EXERCISE DETAILS →
Whenever a line in the entries below contains the string "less", copy that line.

[Dataset excerpts]
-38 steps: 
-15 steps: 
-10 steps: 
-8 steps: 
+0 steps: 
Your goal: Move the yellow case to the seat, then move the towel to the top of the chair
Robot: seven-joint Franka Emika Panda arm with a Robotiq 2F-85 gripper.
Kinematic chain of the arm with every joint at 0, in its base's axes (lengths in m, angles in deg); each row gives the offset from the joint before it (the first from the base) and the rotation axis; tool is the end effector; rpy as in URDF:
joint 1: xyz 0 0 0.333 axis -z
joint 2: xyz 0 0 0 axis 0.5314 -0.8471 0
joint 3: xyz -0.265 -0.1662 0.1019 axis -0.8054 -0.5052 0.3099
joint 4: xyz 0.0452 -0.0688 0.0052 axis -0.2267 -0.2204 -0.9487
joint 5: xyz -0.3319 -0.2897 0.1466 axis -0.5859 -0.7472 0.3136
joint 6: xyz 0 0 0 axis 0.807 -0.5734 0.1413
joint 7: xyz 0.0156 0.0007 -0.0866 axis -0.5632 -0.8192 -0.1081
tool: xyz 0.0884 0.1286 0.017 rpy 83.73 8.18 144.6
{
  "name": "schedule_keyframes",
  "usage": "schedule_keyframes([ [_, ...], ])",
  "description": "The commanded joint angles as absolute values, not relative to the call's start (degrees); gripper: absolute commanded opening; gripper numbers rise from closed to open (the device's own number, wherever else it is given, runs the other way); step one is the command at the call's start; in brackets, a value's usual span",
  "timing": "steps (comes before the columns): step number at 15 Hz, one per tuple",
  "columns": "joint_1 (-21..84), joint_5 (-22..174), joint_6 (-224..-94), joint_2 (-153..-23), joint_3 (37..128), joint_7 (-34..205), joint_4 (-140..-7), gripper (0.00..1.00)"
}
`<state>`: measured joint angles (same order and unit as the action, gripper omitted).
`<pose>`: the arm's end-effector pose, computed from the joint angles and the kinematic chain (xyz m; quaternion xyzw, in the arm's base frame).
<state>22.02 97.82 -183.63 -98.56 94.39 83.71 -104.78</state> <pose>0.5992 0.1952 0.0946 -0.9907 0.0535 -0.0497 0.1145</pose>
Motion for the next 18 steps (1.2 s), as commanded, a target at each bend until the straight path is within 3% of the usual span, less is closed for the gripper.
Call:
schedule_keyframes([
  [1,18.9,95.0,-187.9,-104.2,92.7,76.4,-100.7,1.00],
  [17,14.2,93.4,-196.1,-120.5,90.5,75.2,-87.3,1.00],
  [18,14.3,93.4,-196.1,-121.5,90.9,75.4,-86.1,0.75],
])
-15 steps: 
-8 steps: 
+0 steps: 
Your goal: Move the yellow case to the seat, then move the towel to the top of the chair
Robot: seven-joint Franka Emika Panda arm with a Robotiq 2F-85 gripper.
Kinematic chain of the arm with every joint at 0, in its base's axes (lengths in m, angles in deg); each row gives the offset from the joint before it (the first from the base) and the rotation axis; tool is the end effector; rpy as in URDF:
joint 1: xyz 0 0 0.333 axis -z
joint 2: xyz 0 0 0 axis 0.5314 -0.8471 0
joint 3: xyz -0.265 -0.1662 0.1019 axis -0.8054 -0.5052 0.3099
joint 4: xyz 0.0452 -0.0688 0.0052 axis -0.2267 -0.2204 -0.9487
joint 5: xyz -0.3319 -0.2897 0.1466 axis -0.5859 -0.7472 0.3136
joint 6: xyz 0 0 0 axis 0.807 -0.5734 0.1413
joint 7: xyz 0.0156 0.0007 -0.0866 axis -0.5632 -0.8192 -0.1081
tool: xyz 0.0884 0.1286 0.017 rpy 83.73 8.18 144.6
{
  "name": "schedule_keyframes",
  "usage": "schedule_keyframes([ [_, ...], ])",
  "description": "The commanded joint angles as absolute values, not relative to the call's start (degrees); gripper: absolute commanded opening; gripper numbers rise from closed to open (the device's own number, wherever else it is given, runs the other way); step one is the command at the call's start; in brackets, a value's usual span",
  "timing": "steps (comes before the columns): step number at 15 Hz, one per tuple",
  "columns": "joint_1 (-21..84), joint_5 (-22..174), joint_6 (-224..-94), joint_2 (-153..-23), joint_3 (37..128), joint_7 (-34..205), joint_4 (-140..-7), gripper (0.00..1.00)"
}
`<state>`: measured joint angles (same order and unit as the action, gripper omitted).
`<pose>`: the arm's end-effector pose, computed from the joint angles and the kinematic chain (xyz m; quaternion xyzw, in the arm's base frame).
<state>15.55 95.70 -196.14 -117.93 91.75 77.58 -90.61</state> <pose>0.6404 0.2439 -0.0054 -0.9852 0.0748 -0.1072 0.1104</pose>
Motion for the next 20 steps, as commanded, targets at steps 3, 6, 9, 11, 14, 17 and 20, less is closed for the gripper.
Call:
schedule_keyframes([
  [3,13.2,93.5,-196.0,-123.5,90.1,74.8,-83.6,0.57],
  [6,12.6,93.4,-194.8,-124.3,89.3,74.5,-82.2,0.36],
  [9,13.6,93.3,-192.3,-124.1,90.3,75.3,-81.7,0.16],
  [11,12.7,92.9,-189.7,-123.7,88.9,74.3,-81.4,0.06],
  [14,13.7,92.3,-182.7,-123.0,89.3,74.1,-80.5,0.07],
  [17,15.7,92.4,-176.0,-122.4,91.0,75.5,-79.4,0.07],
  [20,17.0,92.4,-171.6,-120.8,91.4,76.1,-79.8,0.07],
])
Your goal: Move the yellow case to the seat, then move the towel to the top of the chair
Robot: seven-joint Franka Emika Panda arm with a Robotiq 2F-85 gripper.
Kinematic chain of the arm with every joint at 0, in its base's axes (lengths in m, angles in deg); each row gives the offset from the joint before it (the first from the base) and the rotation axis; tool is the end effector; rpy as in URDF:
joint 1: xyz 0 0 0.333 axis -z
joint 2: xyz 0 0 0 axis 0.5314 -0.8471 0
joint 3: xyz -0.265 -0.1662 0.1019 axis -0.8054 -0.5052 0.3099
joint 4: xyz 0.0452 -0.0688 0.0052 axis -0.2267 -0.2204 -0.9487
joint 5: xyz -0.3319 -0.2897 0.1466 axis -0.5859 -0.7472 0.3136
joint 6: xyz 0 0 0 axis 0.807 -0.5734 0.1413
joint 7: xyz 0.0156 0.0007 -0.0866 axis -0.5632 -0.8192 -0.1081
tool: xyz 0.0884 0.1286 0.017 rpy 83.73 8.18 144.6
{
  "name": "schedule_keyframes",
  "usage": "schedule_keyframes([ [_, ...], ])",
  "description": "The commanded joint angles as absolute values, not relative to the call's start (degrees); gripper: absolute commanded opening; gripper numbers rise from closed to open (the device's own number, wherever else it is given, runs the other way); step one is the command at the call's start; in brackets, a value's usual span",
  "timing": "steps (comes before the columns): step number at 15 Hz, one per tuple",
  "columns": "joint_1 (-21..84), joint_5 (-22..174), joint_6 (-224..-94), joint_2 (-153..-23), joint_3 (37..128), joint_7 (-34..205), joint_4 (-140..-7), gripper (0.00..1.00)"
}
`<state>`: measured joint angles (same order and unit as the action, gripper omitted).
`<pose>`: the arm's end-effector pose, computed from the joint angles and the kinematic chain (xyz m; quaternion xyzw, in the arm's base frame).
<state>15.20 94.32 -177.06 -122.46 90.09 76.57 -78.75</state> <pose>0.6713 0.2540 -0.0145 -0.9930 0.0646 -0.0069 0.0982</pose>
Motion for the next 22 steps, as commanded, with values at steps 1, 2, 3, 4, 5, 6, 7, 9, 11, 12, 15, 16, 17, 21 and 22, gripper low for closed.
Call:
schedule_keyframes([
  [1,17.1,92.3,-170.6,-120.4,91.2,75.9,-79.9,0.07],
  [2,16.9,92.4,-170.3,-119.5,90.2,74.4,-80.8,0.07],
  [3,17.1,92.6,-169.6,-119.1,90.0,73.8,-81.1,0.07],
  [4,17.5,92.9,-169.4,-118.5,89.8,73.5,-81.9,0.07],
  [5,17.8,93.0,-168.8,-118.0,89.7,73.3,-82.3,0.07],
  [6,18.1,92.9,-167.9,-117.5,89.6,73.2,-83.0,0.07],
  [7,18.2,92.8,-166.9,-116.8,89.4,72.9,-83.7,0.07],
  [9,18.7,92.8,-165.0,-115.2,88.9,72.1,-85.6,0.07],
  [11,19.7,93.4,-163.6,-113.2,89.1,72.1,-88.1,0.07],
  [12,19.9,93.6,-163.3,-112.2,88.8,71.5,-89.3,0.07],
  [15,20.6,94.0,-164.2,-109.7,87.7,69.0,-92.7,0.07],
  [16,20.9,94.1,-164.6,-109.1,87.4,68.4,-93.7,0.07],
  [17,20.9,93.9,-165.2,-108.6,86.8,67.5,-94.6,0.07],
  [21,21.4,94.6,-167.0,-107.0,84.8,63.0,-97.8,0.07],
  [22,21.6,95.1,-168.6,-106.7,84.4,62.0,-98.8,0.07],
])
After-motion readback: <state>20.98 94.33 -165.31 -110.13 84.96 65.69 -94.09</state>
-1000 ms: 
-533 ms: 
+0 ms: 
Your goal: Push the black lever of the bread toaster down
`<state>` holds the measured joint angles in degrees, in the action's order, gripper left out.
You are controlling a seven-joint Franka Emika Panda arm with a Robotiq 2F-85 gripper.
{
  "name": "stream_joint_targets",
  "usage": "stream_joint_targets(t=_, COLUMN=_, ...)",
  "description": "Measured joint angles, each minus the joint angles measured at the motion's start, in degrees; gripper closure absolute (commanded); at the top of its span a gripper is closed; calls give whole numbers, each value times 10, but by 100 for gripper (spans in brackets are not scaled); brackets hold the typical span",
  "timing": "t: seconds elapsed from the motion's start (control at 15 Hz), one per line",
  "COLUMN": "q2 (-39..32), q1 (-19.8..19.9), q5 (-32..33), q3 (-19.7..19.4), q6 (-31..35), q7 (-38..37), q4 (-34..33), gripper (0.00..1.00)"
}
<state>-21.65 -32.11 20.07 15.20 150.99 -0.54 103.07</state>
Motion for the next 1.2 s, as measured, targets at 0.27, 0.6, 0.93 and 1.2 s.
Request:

EXERCISE SOLUTION →
Motion for the next 18 steps (1.2 s), as commanded, a target at each bend until the straight path is within 3% of the usual span, less is closed for the gripper.
Motion for the next 20 steps, as commanded, targets at steps 3, 6, 9, 11, 14, 17 and 20, less is closed for the gripper.

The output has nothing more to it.